The means for "fat_100g" and "saturated-fat_100g" are outside of the expected range: How could there be more than 100g of fats per 100g of product?

Select all products that contain more than 100g of fat per 100g of product, and display only their barcode, URL and "fat_100g".

A product in this list is <https://world.openfoodfacts.org/product/0040600436755/tiramisu-sainsbury>.
It has `fat_100g`=`106.0`.

On the product page, look for the picture that contains the nutritional values.

**Question.** What is the most likely explanation for this unexpected value?

Another product is <http://world-en.openfoodfacts.org/product/0011110136619/egg-bites-simple-truth>.
It has `fat_100g`=`1600.0`.

On the product page, look for the picture that contains the nutritional values.

**Question.** What is the most likely explanation for this unexpected value?

Extreme values can be input by mistake, or come from faulty sensors or computations.
They constitute outliers that heavily influence summary statistics, which in turn means that summary statistics are informative indicators of the presence of outliers.

Let us drop all products for which `fat_100g`, `saturated-fat_100g`, `sugars_100g` or `salt_100g` are higher than `100`:

In [18]:
# (just execute this cell)
df = df.drop(
    index=df[
        (df["fat_100g"] > 100)
        | (df["saturated-fat_100g"] > 100)
        | (df["sugars_100g"] > 100)
        | (df["salt_100g"] > 100)
    ].index
)

Now that we dropped from `df` all products that had an obvious outlier in any of these 4 columns, let us re-compute their summary statistics.

In [None]:
# (just execute this cell)
df[["fat_100g", "saturated-fat_100g", "sugars_100g", "salt_100g"]].mean()
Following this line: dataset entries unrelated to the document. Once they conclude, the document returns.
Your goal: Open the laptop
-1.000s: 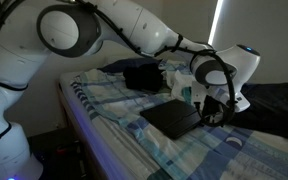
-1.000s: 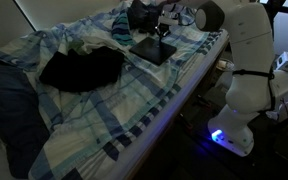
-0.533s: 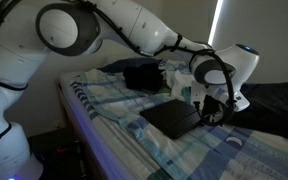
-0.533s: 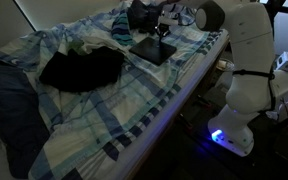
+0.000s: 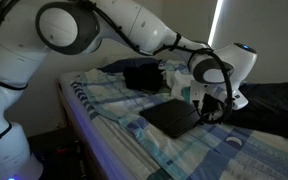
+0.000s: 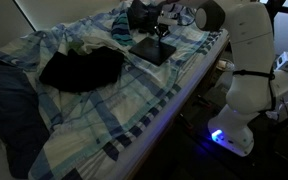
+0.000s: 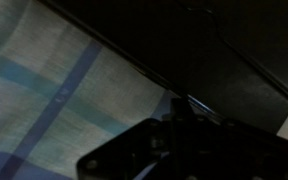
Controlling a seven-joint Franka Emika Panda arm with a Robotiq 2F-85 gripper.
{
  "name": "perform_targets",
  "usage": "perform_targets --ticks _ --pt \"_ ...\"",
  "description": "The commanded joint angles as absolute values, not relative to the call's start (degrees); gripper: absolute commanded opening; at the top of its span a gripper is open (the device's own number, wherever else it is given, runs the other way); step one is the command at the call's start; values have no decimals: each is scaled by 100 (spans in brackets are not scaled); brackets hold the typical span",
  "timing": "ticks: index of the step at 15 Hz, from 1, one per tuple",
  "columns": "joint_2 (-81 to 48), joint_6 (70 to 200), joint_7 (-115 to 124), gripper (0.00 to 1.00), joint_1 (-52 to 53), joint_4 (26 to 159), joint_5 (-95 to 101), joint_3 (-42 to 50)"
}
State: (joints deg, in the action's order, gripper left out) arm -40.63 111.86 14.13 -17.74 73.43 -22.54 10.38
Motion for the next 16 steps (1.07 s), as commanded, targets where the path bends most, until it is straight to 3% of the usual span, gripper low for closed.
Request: perform_targets --ticks 1,16 --pt "-3732 11300 1536 0 -1631 7735 -2300 1017" --pt "-3361 11491 1517 0 -1510 7999 -2317 1019"
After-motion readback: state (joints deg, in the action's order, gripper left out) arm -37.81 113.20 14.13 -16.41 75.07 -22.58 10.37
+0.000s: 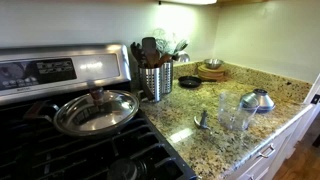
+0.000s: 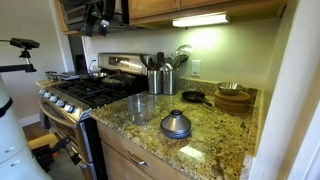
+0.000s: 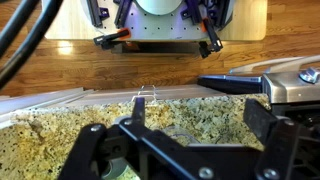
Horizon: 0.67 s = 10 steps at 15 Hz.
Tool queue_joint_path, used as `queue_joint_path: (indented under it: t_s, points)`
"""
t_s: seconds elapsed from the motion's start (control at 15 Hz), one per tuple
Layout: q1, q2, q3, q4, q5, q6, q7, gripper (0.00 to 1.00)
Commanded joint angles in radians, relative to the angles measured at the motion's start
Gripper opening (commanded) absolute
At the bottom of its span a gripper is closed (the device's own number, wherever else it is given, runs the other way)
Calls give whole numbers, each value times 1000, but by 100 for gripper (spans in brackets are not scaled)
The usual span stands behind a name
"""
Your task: Put the blades in the bowl
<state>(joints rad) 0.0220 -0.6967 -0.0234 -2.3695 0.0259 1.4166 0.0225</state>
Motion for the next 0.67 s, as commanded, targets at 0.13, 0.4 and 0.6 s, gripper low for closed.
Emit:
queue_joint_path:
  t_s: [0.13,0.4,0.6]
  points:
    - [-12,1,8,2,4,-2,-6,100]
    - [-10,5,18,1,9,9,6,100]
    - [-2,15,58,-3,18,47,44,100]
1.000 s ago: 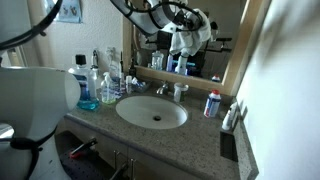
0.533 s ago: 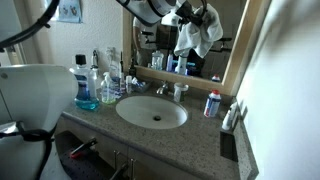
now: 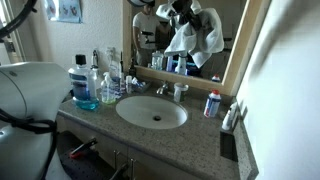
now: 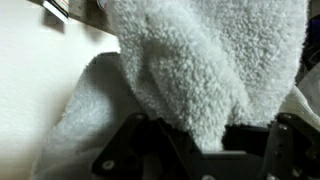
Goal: Wipe the mirror with the white cloth
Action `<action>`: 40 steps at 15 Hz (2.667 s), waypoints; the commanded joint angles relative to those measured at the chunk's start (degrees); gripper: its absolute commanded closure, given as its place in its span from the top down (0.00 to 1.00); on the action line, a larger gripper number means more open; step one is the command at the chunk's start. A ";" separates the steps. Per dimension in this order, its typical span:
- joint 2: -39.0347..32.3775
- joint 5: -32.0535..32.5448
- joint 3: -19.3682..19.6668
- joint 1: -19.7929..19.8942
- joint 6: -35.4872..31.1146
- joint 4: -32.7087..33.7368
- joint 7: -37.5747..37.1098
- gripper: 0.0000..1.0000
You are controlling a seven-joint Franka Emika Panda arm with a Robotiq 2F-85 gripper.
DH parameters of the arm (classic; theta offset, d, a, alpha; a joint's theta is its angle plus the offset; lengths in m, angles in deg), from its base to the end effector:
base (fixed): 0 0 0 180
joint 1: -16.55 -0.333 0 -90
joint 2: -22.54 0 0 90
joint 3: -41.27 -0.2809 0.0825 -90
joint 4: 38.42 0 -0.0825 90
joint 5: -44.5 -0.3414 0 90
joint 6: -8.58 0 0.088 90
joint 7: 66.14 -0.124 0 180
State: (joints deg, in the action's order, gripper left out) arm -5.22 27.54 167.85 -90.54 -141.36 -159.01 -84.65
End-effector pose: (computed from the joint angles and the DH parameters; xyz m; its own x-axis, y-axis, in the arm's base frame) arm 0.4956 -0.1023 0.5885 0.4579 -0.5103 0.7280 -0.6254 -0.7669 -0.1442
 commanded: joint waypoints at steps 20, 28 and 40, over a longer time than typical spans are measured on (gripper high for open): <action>-16.28 -12.94 -2.82 10.05 16.30 -24.45 10.31 0.02; -15.25 -13.73 -7.54 13.16 14.83 -27.16 9.09 0.38; -16.52 -12.59 -4.19 14.60 22.17 -21.54 10.22 1.00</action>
State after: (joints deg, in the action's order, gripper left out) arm -20.96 15.03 161.70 -75.46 -122.69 -183.52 -76.43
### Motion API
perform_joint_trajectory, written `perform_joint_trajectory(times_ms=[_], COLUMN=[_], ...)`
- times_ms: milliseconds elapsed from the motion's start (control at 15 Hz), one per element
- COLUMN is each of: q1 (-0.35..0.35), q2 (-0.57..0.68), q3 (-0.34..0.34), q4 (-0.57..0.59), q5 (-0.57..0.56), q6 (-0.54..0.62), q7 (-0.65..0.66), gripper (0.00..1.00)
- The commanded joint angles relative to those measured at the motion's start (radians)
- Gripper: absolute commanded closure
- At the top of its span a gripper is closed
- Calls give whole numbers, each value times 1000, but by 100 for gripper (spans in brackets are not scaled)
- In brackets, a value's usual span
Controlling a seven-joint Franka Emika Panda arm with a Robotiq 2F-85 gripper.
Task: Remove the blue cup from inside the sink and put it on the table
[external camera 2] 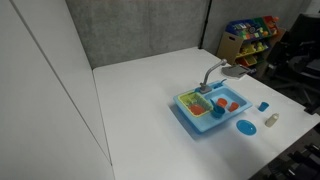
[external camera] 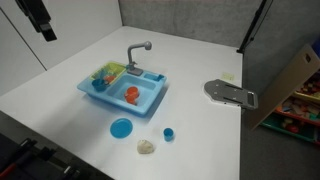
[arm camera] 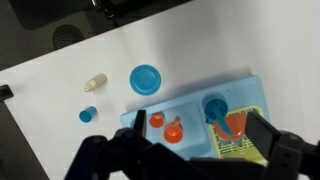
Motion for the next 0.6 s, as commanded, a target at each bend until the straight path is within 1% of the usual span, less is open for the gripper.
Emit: perform_joint_trajectory(times_ms=[0,200,400,467,533], q1=[-40,-56,-68,-77,-79], q2=[-127,-201,-256,-225,-240], q3=[10,8,6,24,23], q4=[3,16,14,6,6], q5=[18,22,34,23,27], q6=[-78,-144,-188,-151,-162], q7=[-58,-90,-103,-78,-83], gripper=[0,0,0,0,0])
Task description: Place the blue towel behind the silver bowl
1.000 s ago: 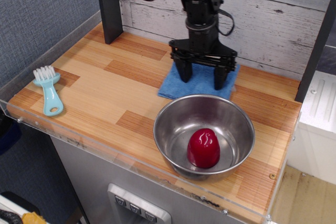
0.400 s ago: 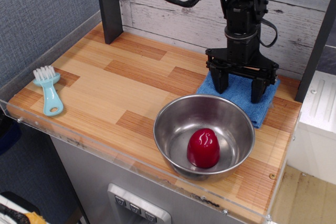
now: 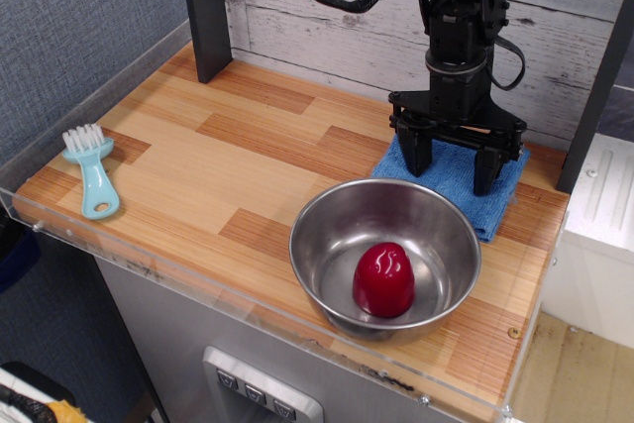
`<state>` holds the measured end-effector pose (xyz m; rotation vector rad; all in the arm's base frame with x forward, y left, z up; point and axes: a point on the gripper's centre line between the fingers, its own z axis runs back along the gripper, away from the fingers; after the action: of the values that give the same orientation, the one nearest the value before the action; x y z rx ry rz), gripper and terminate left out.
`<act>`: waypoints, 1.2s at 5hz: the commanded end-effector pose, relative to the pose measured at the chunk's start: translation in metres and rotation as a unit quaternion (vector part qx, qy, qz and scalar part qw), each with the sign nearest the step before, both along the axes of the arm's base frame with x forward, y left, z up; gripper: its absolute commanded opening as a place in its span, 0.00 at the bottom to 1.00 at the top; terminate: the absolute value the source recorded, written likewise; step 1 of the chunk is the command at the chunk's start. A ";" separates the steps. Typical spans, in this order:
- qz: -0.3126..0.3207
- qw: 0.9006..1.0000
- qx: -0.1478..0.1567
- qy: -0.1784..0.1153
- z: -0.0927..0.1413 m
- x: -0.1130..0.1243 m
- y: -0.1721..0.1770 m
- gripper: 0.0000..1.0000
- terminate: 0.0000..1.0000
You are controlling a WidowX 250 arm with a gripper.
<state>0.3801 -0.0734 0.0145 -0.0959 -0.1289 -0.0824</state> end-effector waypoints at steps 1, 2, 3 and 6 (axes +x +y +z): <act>0.021 0.999 -0.010 -0.033 0.037 0.004 0.009 1.00 0.00; 0.020 0.998 -0.024 -0.050 0.064 0.006 0.007 1.00 0.00; 0.022 0.998 -0.037 -0.056 0.084 -0.002 0.011 1.00 0.00; 0.034 0.993 -0.051 -0.096 0.159 -0.049 0.035 1.00 0.00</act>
<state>0.3361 -0.0418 0.1592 -0.1863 -0.2872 -0.0144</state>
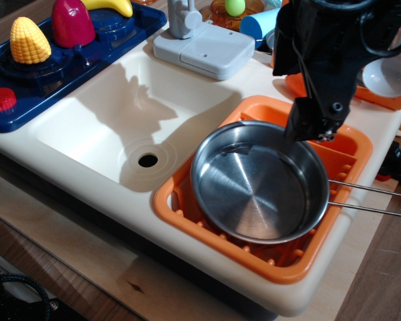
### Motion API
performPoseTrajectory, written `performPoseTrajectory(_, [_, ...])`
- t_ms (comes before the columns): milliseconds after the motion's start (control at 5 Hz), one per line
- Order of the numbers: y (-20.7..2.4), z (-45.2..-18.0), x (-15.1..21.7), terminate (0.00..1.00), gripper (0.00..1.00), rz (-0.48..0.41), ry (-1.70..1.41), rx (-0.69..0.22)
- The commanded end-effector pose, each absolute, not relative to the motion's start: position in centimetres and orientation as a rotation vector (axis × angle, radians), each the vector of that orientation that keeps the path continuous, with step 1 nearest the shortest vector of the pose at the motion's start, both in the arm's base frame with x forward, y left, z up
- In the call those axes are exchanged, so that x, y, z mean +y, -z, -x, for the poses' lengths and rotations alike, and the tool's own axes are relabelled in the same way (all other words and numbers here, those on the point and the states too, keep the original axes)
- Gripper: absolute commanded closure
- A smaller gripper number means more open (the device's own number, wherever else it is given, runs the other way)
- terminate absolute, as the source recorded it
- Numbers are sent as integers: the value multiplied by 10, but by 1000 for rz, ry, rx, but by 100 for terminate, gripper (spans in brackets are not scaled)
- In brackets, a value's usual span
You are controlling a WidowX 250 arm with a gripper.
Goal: Put pan from drying rack into sink
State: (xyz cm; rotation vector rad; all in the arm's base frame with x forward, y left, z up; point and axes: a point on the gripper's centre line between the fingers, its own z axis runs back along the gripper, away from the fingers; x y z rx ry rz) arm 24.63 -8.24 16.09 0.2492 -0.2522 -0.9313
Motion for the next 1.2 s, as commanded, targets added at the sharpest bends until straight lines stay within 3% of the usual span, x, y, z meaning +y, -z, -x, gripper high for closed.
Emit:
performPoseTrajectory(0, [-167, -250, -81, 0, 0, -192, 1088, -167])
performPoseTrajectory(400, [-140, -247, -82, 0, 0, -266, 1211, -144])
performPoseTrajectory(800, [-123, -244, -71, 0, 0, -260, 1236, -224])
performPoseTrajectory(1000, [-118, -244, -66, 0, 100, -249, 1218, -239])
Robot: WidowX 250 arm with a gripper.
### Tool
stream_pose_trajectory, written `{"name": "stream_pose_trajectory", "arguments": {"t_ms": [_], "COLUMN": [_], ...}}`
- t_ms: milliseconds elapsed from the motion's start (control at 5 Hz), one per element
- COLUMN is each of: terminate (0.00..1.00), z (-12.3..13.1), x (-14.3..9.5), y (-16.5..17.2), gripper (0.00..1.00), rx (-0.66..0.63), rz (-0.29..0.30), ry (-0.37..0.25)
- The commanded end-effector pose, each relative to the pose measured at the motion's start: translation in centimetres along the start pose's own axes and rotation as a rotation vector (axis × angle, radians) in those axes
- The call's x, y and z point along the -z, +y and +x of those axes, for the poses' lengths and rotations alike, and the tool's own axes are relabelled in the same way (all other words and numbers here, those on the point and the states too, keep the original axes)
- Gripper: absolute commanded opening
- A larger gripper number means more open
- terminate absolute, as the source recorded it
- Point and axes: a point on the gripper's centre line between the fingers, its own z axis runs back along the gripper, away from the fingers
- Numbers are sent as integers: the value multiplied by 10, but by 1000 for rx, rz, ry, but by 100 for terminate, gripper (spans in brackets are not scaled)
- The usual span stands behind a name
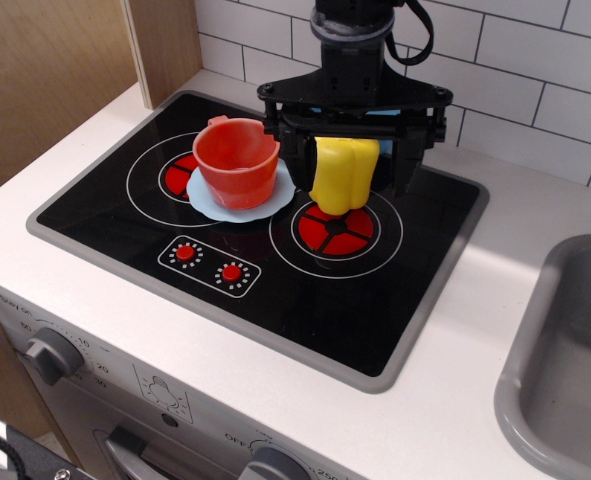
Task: Take cup off plate
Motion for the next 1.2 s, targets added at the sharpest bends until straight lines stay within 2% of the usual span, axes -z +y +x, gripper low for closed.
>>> {"name": "stream_pose_trajectory", "arguments": {"t_ms": [0,200,400,600,800,1000], "terminate": [0,0,0,0,0,0], "z": [0,-9,-13,-7,10,23], "x": [0,-11,-26,-36,-47,-44], "y": [0,10,32,56,81,98], "gripper": [100,100,100,100,100,100], "rx": [0,-7,-6,-9,-76,-168], "rz": [0,-4,-41,-21,-16,-2], "ry": [0,5,-24,-6,-46,-66]}}
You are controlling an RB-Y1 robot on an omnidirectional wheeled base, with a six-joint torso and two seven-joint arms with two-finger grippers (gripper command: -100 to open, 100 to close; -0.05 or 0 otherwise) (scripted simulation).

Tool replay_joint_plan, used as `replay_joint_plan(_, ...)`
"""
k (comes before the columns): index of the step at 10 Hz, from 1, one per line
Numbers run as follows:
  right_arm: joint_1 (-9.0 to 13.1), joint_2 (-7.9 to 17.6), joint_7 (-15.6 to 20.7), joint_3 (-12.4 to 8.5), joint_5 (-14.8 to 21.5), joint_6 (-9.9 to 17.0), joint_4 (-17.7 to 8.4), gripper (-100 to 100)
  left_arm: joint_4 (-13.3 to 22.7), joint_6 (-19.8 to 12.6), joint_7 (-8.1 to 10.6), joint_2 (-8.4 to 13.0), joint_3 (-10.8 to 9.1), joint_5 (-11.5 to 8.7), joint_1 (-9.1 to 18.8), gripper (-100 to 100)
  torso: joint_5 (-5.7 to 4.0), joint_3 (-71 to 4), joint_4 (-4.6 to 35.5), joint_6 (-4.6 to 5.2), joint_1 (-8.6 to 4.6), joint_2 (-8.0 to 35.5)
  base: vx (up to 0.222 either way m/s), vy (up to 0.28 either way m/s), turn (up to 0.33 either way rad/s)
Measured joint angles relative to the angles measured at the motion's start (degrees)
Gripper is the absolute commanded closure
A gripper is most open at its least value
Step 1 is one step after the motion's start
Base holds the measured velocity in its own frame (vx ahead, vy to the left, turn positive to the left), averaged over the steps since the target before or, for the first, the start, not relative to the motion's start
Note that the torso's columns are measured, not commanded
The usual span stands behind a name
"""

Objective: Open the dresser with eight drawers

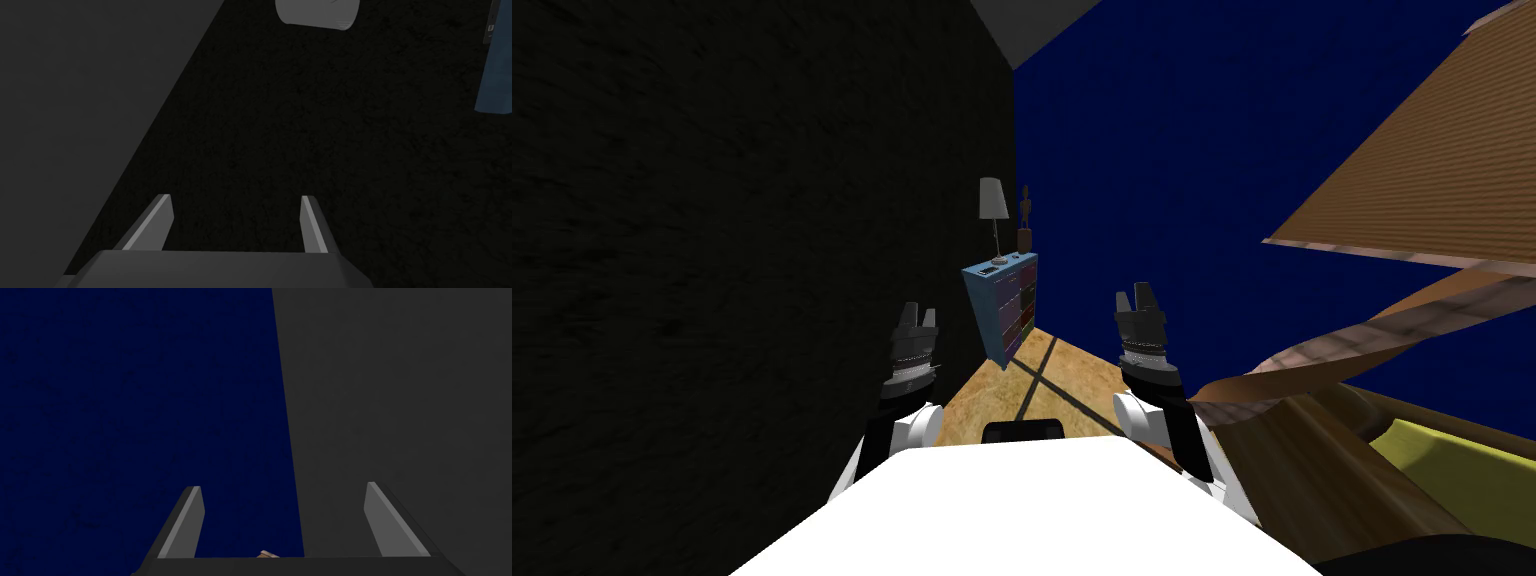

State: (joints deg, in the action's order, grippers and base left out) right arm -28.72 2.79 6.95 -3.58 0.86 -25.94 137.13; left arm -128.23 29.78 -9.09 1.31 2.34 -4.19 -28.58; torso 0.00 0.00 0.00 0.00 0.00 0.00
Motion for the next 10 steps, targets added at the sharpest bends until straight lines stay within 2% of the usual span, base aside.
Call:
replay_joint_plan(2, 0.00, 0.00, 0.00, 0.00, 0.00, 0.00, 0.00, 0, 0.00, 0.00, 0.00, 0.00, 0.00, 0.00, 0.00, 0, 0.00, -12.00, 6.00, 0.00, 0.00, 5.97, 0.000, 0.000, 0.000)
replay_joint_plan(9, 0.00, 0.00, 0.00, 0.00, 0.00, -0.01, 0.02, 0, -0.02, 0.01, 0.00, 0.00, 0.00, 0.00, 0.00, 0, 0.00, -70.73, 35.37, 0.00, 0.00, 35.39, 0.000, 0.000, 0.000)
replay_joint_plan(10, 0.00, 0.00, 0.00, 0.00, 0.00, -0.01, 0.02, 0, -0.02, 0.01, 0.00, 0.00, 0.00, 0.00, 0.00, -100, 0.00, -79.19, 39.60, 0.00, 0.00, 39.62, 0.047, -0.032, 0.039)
Now the mean values seem much more likely:
- `fat_100g`: approx. 14g,
- `saturated-fat_100g`: approx. 5g,
- `sugars_100g`: approx. 12 g,
- `salt_100g`: approx. 1.17 g.

All datasets, even those from big companies or public institutions, can contain erroneous data.

Working on a dataset is an iterative process, in which it is recommended to:
- Devise assumptions about the nature and range of values in columns, and implement these assumptions as assertions or filters,
- Compute summary statistics,
- Generate various plots (data visualizations) that support a visual detection of outliers or unexpected trends,
- Implement reproducible procedures to remove outliers,
- (Repeat)

## Computing on columns

You can manipulate columns in various ways, including with operations that apply element-wise as we saw for NumPy arrays in the first notebook.

Substract the mean value of the column "sugars_100g" from each value in that column.

>**HINT** You only need `mean()` and the substraction operator (`-`).

## Sorting data

The entries are sorted by barcode.
We might find it easier to understand the dataset if we sort entries by another criterion.

Sort entries by brand, following the [pandas intro tutorial 07](https://pandas.pydata.org/docs/getting_started/intro_tutorials/07_reshape_table_layout.html), and store the result in a variable named `df_sort_brands`.

Let us look at the brands for the first entries, sorted by brands.

Oddly, only the first few lines have brand names that start with a letter, then brand names start with a special character (`!` or `#`).
This is unexpected, because special characters should appear first.

What happened here ? Let us have a better look at the *values* in the `brands` column of our sorted dataframe `df_sort_brands`.

In [None]:
# (just execute this cell)
df_sort_brands["brands"].head(20).values

In the first entries, the `brands` value starts with a whitespace.
This explains why they were sorted before the entries whose `brands` start with a special character.

Brand names rarely (if ever) start with a whitespace, hence we can assume that whoever added these products made a typing error.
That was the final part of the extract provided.